An aside: I went grocery shopping one day with my daughter not too long ago and was lamenting mostly to myself the fact that I had to make so many trips into the house. My daughter happily and cluelessly offered to help. Not to burst her bubble and wanting to encourage her helping others, I carried her and her crutches and a bag of Wonder bread (yes, I love Wonder bread - one of my guilty pleasures) and got her to the doorway of our condo. Then I ran back to the car to scoop up other bundles. I heard the expected crash before I'd even gotten to the car. Used to such things, and since I didn't hear any screaming, I meandered my way to the car, got a few bags of groceries and then, bundles in hand, I made my way to the house, where I found my daughter sitting up in the doorway clutching a mangled loaf of bread. She said, "don't worry happy, I'm fine. The bread threw off my balance." And lucky for her that big soft loaf of white bread broke her fall. Thanks for the help though honey. But seriously, the weight of a loaf of Wonder bread threw off her balance?!

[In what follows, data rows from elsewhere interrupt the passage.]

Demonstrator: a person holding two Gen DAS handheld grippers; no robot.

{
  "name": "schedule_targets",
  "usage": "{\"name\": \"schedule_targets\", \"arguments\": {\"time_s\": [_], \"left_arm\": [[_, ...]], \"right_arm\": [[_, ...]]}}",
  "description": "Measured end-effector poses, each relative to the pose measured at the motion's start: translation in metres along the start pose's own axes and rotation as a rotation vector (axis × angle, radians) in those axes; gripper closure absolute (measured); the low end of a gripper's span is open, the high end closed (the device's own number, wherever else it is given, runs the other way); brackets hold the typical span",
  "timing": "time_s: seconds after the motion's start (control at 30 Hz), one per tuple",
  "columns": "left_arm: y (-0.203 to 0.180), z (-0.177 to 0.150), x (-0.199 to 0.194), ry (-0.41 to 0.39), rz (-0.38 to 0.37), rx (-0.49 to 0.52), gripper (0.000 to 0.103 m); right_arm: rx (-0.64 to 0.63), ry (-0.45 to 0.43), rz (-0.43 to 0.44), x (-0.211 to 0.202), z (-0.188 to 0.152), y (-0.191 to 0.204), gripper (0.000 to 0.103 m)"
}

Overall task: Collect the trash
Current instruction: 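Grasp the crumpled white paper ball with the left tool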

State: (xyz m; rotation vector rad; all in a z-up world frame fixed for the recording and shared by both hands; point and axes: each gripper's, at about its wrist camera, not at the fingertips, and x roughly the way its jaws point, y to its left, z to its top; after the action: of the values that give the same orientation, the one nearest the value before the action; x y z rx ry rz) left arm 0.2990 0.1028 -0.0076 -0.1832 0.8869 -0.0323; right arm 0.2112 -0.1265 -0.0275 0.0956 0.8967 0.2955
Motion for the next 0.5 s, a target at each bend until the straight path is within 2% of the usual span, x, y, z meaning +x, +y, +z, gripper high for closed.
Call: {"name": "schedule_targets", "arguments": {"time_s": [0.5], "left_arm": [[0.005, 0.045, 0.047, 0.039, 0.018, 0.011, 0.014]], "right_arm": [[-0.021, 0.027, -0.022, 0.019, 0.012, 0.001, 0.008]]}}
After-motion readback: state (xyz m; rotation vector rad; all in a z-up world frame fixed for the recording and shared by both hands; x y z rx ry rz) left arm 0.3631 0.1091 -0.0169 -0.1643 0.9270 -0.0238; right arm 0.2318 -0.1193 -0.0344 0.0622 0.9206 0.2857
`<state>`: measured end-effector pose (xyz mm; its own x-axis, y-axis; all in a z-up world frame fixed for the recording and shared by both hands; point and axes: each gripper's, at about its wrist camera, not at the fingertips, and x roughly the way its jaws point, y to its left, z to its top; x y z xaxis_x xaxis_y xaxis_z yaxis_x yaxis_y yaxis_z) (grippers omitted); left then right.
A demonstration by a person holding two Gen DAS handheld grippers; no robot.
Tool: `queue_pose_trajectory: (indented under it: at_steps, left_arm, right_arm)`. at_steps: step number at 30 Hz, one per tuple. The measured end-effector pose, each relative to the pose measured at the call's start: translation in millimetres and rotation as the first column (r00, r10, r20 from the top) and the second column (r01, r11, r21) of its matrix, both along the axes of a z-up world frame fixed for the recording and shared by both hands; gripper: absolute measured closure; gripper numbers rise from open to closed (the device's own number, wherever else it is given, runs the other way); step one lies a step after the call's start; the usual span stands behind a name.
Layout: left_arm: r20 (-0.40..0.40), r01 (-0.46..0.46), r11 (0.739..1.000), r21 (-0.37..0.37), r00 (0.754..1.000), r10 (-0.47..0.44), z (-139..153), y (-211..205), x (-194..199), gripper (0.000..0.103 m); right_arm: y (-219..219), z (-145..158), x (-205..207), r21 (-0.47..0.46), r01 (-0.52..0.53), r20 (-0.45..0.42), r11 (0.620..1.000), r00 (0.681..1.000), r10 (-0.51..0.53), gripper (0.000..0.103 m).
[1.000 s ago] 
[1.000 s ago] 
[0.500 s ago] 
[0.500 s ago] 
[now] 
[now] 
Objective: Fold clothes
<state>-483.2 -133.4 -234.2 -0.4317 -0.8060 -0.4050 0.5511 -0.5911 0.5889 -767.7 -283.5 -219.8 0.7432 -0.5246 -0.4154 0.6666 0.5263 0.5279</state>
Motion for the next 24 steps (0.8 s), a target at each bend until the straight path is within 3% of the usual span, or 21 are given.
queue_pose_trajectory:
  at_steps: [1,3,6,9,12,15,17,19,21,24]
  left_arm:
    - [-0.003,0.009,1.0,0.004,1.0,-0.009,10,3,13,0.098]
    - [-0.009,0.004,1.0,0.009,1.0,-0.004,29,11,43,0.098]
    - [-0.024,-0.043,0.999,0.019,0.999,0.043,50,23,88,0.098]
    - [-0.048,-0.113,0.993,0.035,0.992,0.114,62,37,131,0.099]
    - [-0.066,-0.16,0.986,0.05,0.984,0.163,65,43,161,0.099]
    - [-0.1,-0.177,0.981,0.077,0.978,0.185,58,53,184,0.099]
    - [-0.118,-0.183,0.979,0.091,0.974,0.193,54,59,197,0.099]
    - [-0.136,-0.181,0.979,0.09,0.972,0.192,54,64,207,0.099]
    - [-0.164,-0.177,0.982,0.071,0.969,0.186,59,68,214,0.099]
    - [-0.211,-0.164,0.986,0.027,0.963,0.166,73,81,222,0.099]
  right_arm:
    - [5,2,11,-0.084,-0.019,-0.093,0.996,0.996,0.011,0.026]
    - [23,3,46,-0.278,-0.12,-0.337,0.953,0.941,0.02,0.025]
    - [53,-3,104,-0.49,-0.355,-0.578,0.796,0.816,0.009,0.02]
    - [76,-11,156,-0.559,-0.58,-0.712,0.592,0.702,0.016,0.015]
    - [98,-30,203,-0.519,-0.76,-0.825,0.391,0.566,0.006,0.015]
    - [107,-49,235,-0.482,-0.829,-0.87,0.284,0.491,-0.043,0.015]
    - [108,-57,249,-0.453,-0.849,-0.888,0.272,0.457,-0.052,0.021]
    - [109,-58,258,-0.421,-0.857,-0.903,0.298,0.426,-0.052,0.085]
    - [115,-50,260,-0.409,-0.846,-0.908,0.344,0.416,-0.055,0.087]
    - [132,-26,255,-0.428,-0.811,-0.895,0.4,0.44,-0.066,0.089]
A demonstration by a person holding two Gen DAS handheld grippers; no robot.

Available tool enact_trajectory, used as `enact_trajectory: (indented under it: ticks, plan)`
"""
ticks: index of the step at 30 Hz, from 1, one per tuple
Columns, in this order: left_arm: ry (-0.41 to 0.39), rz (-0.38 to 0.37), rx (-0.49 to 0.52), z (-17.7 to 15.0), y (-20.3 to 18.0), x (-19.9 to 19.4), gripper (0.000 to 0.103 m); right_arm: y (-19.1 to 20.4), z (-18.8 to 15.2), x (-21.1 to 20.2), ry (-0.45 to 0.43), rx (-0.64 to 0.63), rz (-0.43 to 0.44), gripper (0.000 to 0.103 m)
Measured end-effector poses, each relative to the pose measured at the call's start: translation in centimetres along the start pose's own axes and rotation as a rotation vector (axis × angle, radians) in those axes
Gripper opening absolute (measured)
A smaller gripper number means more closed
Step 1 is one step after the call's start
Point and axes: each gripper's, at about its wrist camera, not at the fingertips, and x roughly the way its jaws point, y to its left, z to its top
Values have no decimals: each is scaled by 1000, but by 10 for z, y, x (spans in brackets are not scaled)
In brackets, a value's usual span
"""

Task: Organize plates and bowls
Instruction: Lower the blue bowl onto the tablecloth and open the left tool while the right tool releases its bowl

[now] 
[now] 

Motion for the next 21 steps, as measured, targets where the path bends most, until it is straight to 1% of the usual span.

Anyway, I digress again. I feel as though I get smarter every year. Not smarter in the way of real actual life. But smarter in the way of navigating life with a child with cerebral palsy. I so wish ucp had a clue. Why should I have to reinvent the wheel at every turn? Is there no one with a child similar to mine but a few years older?! With parents who might be willing to share some of their hard earned triumphs in the day to day struggles?
So this year's costume was... clothes. Regular plain old clothing. With some fabric paint on the front to look like bones - she was a skeleton. Perfect! Thank goodness for my creative talented crafty spouse! It was the perfect costume in so many ways. It was warm enough (we used long underwear), not bulky, didn't restrict her movement, allowed her body to be in whatever position it needed to be in, allowed her to be in her wheelchair or use crutches, was "halloweeny" enough and didn't throw off her balance! What could be better?
Well, curmudgeon that I am, I have a list of things that "could have been better". It is hard enough to navigate a wheelchair along city streets and sidewalks in the light of a warm summer day. It is nearly impossible to do on a cold nearly November evening in the dark. Is that a curb cut? Oops, sorry honey, I didn't mean to launch you from your chair.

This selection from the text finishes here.